Construída para ser a entrada monumental da Exposição Universal de Paris de 1889, que celebrava o centenário da Revolução Francesa, a torre de 324 metros de altura desafiou as convenções arquitetônicas da época. Projetada pelo engenheiro Gustave Eiffel, sua concepção gerou intensos debates e críticas ferrenhas, especialmente de intelectuais e artistas que a consideravam uma “tragédia” de ferro e um “monstro” industrial que desfiguraria a beleza clássica de Paris. Uma carta aberta publicada no jornal Le Temps, assinada por figuras como Guy de Maupassant e Émile Zola, clamava contra a “inútil e monstruosa” Torre Eiffel, que, segundo eles, esmagaria os monumentos históricos da cidade.

Apesar da oposição, o projeto seguiu adiante. Em apenas dois anos, dois meses e cinco dias, 300 trabalhadores montaram 18.038 peças de ferro forjado, unidas por 2,5 milhões de rebites. A precisão e a rapidez da construção foram um feito sem precedentes na engenharia mundial, demonstrando o poder da industrialização e a capacidade humana de superar limites até então imaginados. A torre, que foi a estrutura mais alta do mundo por 41 anos, até a conclusão do Chrysler Building em Nova York, representava o triunfo do progresso técnico e o espírito otimista da Belle Époque.

Desde sua abertura ao público, a Torre Eiffel rapidamente se transformou de objeto de escárnio em símbolo de orgulho nacional. Milhões de visitantes a escalaram durante a Exposição Universal, e o que era para ser uma estrutura temporária, destinada à demolição após 20 anos, provou ser indispensável. Sua utilidade para transmissões de rádio e, posteriormente, de televisão, garantiu sua permanência, solidificando seu lugar não apenas como um marco turístico, mas também como uma ferramenta estratégica para as comunicações francesas e militares.

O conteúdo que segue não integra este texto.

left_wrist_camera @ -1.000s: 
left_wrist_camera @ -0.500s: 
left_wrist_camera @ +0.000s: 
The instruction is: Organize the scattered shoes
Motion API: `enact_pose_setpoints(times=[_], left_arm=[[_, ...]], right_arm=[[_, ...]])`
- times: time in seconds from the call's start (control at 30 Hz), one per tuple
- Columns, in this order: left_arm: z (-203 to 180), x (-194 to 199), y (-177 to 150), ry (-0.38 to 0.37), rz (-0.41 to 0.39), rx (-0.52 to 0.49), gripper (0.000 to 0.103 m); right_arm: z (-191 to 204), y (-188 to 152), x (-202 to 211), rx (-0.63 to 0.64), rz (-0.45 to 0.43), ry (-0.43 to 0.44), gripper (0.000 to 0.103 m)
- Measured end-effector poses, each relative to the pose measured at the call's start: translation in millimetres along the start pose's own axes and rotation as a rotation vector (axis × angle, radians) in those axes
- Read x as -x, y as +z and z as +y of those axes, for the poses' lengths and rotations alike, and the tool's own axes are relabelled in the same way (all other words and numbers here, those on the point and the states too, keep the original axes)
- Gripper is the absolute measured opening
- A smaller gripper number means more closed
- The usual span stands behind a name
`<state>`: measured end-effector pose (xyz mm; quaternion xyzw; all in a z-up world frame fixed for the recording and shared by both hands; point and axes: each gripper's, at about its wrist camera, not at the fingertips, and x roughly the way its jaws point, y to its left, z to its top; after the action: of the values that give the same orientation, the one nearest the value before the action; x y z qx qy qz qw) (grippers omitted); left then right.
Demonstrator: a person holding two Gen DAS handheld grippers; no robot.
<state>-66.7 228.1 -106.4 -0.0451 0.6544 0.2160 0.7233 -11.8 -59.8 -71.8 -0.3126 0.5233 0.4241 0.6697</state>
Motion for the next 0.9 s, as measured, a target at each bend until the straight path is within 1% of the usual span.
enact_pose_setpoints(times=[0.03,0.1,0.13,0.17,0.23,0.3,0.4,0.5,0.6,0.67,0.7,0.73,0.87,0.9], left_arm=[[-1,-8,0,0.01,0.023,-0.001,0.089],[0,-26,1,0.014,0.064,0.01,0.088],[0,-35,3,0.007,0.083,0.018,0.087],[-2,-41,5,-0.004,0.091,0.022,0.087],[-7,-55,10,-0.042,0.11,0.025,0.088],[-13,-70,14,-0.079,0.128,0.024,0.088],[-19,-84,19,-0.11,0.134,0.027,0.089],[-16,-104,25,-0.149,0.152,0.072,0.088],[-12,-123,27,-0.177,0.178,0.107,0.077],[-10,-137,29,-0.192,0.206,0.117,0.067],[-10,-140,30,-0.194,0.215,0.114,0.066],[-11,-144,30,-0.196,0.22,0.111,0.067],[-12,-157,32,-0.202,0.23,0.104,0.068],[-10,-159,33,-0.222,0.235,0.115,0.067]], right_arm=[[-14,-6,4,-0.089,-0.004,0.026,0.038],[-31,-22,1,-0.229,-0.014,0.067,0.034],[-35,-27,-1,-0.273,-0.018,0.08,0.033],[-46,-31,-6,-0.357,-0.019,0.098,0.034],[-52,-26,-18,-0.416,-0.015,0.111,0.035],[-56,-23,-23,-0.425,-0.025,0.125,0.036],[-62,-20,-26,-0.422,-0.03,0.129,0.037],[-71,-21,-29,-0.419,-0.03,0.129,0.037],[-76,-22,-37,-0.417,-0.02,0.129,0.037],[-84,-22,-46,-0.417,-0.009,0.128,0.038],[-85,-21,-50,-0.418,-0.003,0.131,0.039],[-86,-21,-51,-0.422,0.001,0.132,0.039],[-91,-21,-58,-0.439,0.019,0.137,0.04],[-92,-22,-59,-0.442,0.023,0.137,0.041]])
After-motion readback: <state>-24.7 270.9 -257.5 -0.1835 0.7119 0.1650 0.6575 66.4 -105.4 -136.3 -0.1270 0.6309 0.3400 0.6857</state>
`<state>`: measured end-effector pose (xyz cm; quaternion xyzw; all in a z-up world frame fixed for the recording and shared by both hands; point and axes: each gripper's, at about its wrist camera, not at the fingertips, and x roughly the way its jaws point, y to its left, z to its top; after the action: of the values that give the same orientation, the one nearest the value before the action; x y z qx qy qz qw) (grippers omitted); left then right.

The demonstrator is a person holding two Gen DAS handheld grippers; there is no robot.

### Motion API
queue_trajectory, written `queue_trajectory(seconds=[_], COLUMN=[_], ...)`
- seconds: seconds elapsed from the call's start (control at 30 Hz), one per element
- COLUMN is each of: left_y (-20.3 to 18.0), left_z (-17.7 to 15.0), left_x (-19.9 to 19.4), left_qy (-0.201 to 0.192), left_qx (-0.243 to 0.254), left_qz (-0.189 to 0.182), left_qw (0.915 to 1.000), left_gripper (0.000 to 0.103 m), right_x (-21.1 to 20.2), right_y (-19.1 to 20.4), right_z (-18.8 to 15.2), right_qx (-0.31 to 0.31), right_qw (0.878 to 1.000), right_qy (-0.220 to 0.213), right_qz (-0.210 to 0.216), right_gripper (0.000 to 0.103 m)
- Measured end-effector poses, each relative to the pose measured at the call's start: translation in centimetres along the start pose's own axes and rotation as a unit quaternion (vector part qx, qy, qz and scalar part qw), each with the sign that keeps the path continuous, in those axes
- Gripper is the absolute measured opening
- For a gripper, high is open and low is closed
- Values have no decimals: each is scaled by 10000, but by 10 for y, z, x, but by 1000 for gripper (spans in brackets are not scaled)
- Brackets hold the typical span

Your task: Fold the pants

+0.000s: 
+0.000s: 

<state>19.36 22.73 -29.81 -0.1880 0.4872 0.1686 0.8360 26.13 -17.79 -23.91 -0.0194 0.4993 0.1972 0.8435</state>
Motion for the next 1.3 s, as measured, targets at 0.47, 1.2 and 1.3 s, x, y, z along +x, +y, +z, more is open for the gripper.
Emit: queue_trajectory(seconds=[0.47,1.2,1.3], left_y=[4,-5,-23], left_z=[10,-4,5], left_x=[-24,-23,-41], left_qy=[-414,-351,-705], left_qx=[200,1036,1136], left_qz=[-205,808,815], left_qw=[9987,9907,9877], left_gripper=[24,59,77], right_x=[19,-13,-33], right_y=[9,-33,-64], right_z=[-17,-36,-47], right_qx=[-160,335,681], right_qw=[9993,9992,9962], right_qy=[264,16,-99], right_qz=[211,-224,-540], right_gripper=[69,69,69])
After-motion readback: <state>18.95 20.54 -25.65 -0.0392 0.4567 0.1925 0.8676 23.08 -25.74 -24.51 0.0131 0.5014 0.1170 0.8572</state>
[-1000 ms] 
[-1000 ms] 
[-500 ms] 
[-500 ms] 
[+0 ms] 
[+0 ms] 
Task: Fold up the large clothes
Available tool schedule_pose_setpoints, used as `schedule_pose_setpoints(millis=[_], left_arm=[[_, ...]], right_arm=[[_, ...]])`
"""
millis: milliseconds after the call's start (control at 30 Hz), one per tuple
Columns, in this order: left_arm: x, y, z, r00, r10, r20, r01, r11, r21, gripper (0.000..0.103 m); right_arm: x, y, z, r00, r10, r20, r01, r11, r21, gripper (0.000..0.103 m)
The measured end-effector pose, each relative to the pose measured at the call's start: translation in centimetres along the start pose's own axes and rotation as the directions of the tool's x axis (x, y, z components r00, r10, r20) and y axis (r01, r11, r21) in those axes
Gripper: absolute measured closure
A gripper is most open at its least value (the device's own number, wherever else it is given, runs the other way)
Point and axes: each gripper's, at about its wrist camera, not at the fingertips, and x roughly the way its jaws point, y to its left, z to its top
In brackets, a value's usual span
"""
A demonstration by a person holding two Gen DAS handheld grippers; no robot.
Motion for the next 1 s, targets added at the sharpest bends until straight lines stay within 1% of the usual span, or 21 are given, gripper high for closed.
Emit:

Hoje, a Torre Eiffel é muito mais que uma atração turística; é o emblema de Paris, um ícone cultural da França e um dos monumentos mais reconhecíveis do planeta. Ela evoca sonhos, romantismo e a inovação humana, atraindo anualmente milhões de pessoas que buscam capturar sua majestade, seja em fotografias ou na experiência de contemplar a cidade luz de seus mirantes. A “Dama de Ferro” permanece firme, uma testemunha silenciosa da história e da evolução de uma nação, lembrando a todos que a visitam o poder da visão e da engenharia em moldar o mundo e inspirar gerações.